妻はある時、男の心と女の心とはどうしてもぴたりと一つになれないものだろうかといいました。私はただ若い時ならなれるだろうと曖昧《あいまい》な返事をしておきました。妻は自分の過去を振り返って眺《なが》めているようでしたが、やがて微《かす》かな溜息《ためいき》を洩《も》らしました。

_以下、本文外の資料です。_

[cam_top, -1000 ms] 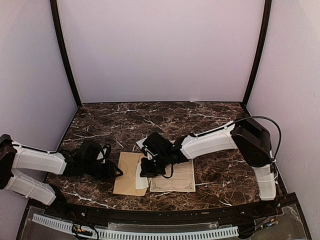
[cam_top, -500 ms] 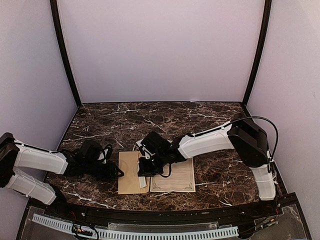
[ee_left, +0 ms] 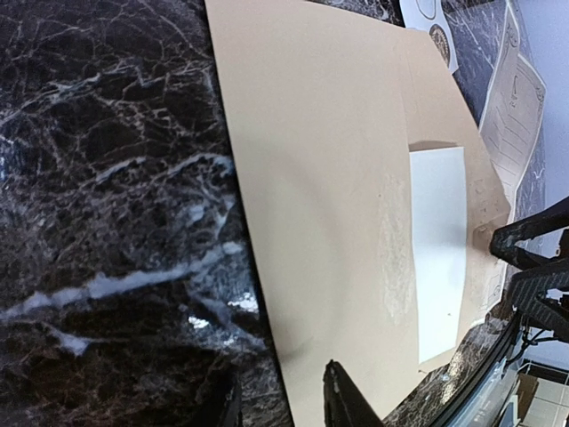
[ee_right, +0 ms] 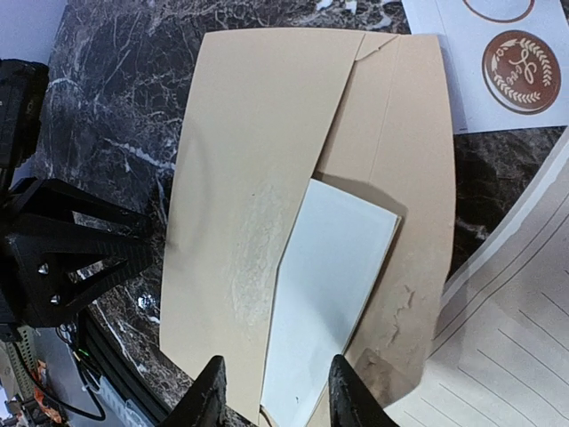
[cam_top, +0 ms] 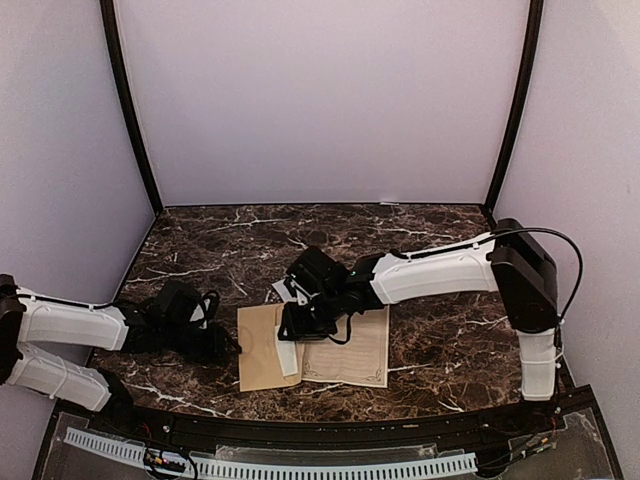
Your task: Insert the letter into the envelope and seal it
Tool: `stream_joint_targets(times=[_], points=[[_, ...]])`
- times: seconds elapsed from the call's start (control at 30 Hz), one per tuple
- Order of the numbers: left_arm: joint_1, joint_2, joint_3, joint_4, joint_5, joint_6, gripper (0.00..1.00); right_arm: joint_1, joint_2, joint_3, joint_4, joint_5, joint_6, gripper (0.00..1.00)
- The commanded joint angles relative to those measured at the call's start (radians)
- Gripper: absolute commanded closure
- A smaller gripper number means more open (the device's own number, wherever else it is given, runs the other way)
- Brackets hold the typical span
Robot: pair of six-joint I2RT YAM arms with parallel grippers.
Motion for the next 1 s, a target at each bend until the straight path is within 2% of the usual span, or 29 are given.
stream_joint_targets(times=[0.0, 0.23, 0.37, 0.97], points=[[-0.001, -0.044, -0.005, -0.068, -0.021, 0.005, 0.66, 0.005, -0.058, 0.011, -0.041, 0.053, -0.031, 0.63], [0.000, -0.069, 0.010, -0.053, -0.014, -0.006, 0.55, 0.010, -0.054, 0.025, -0.045, 0.071, -0.045, 0.64], [0.000, -0.035, 0.013, -0.031, -0.016, -0.009, 0.53, 0.009, -0.016, 0.049, -0.064, 0.085, -0.061, 0.69], [0.006, 0.111, 0.050, 0.031, -0.036, 0.033, 0.71, -0.008, 0.088, 0.068, -0.071, 0.106, -0.066, 0.82]])
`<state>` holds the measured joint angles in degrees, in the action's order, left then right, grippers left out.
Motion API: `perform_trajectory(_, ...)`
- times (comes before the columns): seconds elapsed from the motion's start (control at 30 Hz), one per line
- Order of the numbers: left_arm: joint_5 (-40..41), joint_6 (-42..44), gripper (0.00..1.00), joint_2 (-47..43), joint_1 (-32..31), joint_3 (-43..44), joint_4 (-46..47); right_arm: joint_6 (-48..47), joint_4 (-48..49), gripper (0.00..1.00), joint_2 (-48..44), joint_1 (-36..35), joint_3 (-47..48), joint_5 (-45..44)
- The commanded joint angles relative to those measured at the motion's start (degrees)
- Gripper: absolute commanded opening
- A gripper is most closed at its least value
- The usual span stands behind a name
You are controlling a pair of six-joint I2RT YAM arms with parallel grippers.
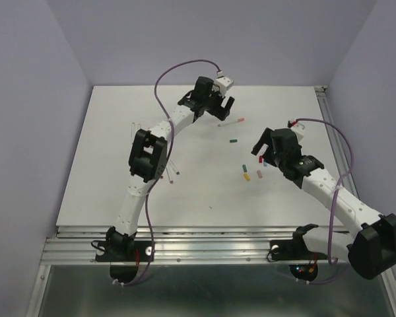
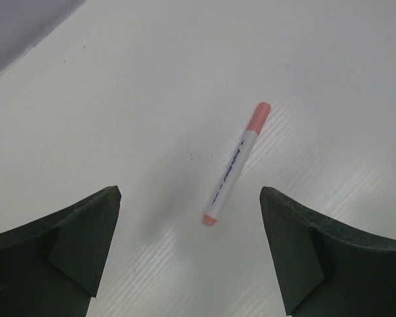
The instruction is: Open the pen caps
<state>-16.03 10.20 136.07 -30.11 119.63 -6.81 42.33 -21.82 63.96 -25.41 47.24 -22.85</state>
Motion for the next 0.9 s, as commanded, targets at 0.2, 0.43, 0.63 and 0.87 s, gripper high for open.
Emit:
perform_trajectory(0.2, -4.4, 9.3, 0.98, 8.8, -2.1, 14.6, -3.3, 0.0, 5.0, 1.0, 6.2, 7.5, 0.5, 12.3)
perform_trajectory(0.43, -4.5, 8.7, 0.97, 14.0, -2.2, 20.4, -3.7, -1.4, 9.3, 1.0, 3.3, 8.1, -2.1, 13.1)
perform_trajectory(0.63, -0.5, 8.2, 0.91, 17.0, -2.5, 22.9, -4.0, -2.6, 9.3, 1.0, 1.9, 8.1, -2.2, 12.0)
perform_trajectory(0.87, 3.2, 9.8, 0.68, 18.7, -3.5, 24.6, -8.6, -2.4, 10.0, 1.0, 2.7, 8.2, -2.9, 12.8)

私の胸にはその時分から時々恐ろしい影が閃《ひらめ》きました。初めはそれが偶然|外《そと》から襲って来るのです。私は驚きました。私はぞっとしました。しかししばらくしている中《うち》に、私の心がその物凄《ものすご》い閃きに応ずるようになりました。しまいには外から来ないでも、自分の胸の底に生れた時から潜《ひそ》んでいるもののごとくに思われ出して来たのです。私はそうした心持になるたびに、自分の頭がどうかしたのではなかろうかと疑《うたぐ》ってみました。けれども私は医者にも誰にも診《み》てもらう気にはなりませんでした。